Su afición en esos momentos a la astronomía hace
que su discurso cobre un giro inesperado, y que pasemos de las
características específicas de la Institución a consideraciones propias
de los profesionales de la astrofísica. Al poco rato, no obstante, J. D.
retoma su discurso inicial y hace hincapié en que
las cualidades
y virtudes que nos adornan, “que sin duda las tenemos”, dice
enfáticamente y con orgullo, se las debemos a la Institución, y no
proceden en absoluto de valores debidos a nuestro ADN, y ni siquiera a
la pertenencia a familias con un acendrado espíritu tradicional. “Y
mucho menos a la cosmología”, añade con cierta sorna. A punto de
finalizar la segunda botella, A .A, J. D y C. C, que soy yo mismo, nos
vemos involucrados en una discusión absurda, en la que el primero actúa
como librepensador, el segundo como un nacionalista furibundo, y yo
mismo, terciando entre los dos, tratando de establecer entre ellos
puentes de comprensión, que los dos se obstinan en dinamitar una y otra
vez. La celebración en sí misma, llegados los postres, ha quedado
totalmente olvidada, y los tres nos empeñamos en hacer comprensibles
nuestros puntos de vista. J. D. alude a cualidades de orden emocional, e
insiste en el valor de las convicciones arraigadas en el seno de la
familia y la comunidad, A. A. sin embargo, es de la opinión, de que si
bien en principio es proclive a inclinarse en ese mismo sentido, más
tarde algo en su interior le dice que tiene que ser razonable, y no debe
dejarse llevar exclusivamente por tales aspectos, de tal manera que al
final, sintiéndolo mucho, no puede estar de acuerdo. Yo, a decir verdad,
sufro al verles agitados entre sus puntos de vista, y si por un lado
estaría dispuesto a salir en defensa del primero, por otro quisiera ser
comedido y no dejarme llevar por arrebatos sin sentido, como apunta el
segundo. La conversación en las inmediaciones de los postres cobra las
características de una discusión en toda regla, pues los contendientes
finalmente se han dejado arrastrar por los sentimientos encontrados que
sus posiciones les provocan.
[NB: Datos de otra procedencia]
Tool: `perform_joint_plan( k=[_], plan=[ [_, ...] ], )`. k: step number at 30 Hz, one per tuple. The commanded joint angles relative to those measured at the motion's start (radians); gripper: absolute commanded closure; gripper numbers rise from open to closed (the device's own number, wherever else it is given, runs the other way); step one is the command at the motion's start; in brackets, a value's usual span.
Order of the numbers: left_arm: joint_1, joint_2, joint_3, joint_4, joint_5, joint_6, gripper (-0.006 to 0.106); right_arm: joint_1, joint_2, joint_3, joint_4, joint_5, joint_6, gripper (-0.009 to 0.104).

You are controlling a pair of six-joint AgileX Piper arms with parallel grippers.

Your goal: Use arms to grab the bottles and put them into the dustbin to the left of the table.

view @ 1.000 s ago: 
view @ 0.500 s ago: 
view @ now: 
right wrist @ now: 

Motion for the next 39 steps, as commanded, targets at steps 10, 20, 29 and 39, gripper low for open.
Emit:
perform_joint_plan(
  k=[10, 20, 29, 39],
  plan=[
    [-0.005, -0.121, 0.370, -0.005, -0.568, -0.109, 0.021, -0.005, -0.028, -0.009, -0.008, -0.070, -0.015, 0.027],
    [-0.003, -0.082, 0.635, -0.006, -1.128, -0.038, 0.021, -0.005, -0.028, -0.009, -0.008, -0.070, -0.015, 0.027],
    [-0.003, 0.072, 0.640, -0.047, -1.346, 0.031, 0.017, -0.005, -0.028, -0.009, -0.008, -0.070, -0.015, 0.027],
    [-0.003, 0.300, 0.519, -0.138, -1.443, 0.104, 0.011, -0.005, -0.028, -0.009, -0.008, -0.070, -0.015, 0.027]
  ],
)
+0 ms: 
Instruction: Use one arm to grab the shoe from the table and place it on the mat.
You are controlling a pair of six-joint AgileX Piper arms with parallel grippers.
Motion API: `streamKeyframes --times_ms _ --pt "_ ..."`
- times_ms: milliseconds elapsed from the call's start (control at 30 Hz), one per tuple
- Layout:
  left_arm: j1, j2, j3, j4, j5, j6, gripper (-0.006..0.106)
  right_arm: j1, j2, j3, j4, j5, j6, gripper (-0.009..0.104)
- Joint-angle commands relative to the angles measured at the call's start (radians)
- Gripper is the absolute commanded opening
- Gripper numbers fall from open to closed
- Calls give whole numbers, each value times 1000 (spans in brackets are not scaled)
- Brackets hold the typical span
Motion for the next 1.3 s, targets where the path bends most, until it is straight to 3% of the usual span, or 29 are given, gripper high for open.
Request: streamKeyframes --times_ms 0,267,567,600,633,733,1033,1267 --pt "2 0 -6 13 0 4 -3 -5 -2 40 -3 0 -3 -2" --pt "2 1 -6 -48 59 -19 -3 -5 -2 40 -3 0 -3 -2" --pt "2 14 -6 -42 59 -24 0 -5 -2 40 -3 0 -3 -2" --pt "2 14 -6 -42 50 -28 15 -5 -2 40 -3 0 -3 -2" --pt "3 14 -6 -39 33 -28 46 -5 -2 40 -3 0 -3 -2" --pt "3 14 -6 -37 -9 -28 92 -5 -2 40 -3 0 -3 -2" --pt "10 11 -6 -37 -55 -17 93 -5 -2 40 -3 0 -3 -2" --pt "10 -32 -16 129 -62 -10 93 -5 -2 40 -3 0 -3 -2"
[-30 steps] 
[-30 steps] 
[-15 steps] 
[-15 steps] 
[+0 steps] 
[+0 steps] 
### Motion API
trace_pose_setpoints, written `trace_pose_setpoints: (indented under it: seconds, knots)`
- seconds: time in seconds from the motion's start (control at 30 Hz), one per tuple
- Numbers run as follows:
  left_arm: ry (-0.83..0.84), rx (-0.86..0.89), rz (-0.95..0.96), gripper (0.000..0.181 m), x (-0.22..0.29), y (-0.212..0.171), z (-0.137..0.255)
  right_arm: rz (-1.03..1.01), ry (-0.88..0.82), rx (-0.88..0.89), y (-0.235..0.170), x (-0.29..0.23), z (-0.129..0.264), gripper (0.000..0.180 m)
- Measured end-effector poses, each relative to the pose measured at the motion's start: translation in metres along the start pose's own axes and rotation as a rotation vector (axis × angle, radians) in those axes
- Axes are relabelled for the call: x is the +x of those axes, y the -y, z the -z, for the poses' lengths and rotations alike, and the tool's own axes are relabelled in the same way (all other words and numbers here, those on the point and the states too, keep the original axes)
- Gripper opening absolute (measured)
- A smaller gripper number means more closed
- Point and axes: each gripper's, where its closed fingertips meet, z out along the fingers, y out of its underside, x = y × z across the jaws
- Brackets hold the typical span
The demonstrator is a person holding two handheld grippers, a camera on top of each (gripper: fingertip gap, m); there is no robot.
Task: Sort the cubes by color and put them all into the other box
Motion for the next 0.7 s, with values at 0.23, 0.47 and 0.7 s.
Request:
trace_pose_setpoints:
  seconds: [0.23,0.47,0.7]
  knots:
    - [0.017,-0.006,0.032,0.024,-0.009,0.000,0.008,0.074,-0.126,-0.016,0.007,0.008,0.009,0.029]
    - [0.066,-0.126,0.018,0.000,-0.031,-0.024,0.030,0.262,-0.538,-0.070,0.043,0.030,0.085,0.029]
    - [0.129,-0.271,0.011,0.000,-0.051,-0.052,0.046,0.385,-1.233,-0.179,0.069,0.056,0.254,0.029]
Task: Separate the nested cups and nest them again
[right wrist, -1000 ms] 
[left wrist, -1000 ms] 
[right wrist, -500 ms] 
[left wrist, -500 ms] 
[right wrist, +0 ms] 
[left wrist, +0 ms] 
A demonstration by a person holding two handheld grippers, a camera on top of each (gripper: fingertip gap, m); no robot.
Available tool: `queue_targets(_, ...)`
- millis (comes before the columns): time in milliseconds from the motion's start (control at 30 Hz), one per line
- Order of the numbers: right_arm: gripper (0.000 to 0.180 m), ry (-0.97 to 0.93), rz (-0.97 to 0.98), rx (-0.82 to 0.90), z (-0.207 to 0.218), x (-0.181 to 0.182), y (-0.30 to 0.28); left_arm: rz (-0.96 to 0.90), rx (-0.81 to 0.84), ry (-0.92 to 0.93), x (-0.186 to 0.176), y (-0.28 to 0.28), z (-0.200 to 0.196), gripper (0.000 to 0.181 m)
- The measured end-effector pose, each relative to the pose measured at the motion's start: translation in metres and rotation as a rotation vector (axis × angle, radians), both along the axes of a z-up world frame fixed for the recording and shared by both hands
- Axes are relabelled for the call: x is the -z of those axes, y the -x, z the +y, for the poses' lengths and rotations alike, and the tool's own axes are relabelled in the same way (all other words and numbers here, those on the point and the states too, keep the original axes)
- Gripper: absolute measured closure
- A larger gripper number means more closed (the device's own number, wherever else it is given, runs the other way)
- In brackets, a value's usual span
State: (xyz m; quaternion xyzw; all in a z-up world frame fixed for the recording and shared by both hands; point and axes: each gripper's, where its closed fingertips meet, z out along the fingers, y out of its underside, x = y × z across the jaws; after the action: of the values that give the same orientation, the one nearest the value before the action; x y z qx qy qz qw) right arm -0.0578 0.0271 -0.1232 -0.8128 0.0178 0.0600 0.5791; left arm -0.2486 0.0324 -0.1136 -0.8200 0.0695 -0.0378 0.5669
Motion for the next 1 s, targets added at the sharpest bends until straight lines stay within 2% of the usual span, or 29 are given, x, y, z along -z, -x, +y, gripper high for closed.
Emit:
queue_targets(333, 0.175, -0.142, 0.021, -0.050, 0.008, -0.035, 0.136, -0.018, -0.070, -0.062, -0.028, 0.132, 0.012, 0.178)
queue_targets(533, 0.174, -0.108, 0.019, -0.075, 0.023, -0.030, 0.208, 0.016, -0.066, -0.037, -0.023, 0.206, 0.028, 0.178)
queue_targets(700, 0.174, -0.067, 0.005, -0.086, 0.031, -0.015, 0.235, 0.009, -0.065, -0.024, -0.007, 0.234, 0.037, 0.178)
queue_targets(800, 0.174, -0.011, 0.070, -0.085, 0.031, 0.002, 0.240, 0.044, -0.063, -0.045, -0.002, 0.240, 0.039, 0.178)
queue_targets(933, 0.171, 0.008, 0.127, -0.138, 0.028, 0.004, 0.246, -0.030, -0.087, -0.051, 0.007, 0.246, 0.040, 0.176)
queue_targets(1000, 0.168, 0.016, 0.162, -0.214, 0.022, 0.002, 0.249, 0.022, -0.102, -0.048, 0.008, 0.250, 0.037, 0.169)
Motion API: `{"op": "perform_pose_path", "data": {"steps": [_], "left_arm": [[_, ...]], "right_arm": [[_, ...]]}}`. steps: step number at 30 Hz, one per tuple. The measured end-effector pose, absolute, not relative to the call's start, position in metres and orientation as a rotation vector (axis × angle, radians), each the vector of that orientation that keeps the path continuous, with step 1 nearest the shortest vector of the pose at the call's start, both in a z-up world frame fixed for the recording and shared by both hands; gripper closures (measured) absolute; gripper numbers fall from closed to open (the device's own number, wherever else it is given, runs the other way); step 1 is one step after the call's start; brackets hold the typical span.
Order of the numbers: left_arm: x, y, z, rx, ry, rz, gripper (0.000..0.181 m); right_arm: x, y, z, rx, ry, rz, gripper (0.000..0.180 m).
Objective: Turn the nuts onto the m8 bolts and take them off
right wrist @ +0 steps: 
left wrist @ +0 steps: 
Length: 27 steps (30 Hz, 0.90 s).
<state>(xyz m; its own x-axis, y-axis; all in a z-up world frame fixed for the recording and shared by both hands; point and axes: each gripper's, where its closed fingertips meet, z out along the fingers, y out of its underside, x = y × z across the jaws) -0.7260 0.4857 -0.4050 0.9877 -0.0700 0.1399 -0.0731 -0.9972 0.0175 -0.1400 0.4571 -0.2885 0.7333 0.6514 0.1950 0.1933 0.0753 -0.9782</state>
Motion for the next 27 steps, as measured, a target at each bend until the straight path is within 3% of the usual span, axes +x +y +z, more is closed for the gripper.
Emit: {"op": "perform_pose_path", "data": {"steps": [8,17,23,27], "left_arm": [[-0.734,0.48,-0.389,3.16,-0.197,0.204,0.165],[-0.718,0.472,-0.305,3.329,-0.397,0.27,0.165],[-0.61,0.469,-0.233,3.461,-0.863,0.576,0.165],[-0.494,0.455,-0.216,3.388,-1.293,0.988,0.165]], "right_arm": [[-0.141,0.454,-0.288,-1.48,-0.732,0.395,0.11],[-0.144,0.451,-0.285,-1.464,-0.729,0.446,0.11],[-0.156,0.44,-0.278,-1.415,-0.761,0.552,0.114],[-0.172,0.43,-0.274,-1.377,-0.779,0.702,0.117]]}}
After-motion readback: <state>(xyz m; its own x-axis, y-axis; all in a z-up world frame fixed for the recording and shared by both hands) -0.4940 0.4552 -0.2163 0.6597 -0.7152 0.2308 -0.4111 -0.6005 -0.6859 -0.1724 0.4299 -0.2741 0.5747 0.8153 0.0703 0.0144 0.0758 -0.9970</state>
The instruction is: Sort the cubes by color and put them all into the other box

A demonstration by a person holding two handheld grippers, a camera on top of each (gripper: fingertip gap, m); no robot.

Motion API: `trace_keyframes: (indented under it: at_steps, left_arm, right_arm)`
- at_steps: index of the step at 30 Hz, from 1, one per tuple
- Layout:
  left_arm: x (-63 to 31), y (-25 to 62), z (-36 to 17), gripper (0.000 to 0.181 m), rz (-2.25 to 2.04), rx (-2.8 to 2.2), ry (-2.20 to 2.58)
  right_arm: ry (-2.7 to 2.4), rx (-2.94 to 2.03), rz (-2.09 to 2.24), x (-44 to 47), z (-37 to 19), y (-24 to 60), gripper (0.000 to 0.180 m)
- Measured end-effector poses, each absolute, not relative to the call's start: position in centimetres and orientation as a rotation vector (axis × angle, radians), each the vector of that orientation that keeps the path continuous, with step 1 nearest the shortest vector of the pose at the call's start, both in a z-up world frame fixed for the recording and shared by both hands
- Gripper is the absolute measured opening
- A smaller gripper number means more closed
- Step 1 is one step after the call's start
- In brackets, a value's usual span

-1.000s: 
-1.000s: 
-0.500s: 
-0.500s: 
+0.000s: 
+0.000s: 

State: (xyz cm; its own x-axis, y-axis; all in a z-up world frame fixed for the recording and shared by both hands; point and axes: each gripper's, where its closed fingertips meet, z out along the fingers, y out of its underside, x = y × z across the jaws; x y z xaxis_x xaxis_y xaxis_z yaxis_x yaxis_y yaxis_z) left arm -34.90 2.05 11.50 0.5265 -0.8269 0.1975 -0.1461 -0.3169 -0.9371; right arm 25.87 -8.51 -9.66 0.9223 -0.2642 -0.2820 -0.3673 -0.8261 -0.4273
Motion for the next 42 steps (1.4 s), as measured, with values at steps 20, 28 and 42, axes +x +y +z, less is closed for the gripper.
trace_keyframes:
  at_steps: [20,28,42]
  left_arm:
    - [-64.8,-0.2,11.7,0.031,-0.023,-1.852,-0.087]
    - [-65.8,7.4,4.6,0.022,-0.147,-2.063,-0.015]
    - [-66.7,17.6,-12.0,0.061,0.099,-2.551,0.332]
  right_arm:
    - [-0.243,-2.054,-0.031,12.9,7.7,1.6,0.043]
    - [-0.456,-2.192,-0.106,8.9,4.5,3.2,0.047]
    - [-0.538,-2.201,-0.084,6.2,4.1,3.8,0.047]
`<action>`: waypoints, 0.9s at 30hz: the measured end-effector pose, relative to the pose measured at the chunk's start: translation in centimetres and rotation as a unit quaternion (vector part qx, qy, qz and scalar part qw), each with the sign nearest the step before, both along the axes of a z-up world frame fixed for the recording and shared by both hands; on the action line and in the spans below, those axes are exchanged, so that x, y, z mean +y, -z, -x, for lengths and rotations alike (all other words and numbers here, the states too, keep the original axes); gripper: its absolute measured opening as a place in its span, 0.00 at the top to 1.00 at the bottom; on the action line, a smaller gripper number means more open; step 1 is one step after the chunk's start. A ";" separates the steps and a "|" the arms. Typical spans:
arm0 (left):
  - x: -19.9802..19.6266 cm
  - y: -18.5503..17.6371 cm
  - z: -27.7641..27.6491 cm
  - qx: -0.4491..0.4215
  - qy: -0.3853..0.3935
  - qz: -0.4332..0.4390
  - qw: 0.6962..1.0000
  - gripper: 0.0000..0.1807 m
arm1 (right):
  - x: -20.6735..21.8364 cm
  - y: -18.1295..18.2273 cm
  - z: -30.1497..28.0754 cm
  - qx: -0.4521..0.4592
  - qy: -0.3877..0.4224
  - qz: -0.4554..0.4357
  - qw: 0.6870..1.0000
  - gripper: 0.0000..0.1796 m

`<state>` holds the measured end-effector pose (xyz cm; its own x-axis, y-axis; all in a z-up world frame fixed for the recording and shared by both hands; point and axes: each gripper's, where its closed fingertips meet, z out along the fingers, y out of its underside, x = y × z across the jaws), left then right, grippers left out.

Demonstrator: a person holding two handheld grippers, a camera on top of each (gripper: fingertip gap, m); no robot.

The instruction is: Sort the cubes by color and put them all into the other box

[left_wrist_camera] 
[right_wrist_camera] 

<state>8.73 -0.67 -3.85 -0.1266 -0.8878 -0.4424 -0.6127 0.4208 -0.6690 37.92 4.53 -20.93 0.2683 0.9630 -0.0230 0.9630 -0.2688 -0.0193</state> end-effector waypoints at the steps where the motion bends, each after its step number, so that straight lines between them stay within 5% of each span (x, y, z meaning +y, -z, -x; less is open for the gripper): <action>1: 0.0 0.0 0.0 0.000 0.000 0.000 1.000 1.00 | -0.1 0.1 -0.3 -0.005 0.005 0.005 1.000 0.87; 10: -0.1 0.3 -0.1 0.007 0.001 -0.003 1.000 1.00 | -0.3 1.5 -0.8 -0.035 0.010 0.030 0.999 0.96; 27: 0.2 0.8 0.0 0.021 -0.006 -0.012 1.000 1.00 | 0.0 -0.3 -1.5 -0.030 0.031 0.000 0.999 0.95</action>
Yo intento de nuevo mediar, tratando de
buscar un punto de equilibrio, para lo cual tengo que hacer verdaderos
esfuerzos para no sumarme al debate.
Es ya media tarde, y en un
momento dado, decido que después de todo, a mí no se me ha perdido nada
en los vericuetos y las sutilezas de sus argumentos, tratando cada cual
de llevar las aguas del molino a su cauce. Me doy cuenta
de que
independientemente del ardor que ambos ponen en el asunto, yo comienzo a
desimplicarme totalmente mientras miro con cierta melancolía el
tránsito de los vehículos y paseantes al otro lado de la cristalera del
restaurante. Más que rodar, los automóviles parecen deslizarse sobre la
calzada suavemente y en silencio, como si se tratara de una exhibición
de patinaje artístico, en el que la lluvia que ya la ha empapado por
completo, actuara como una pista de hielo. Paulatinamente me voy
alejando de la discusión, y las voces de mis amigos, a pesar de su
vehemencia, empiezan a servirme como telón de fondo de otras emociones
que la contemplación de la calle me va sugiriendo. Ausente ya de la mesa
donde hemos celebrado el aniversario de la Institución, mi mente huye
del lugar y se centra en lo que observo al otro lado de los cristales
como si se tratara de una película. Transeúntes que pasan por la acera
con prisas, como si algo muy urgente les esperara poco más allá,
mientras ellos charlan animadamente sobre temas que desconozco pero que
no me cuesta imaginar. Llego incluso a percibir los rostros de los
automovilistas, algunos absortos mirando hacia adelante, y otros, los
acompañantes, ensimismados en conversaciones sobre banalidades, que
posiblemente debatan como si en ello les fuera la vida. Mis compañeros
finalmente parecen haber llegado a un cierto acuerdo o a un punto
muerto, pues poco a poco sus voces se van apagando confundiéndose con
las de los demás clientes del local. Poco después tengo la impresión de
que de una forma absolutamente natural, todos hemos llegado a un punto
final en el que el silencio se apodera del lugar. Poco más tarde, la
ausencia de luz en la calle y la escasez de tráfico y transeúntes,
hacen que al mirar hacia afuera sólo nos vea a nosotros, unos rostros
serios, dubitativos y un tanto perplejos reflejados con toda nitidez en
la gran cristalera, que en esos momentos hace las veces de espejo.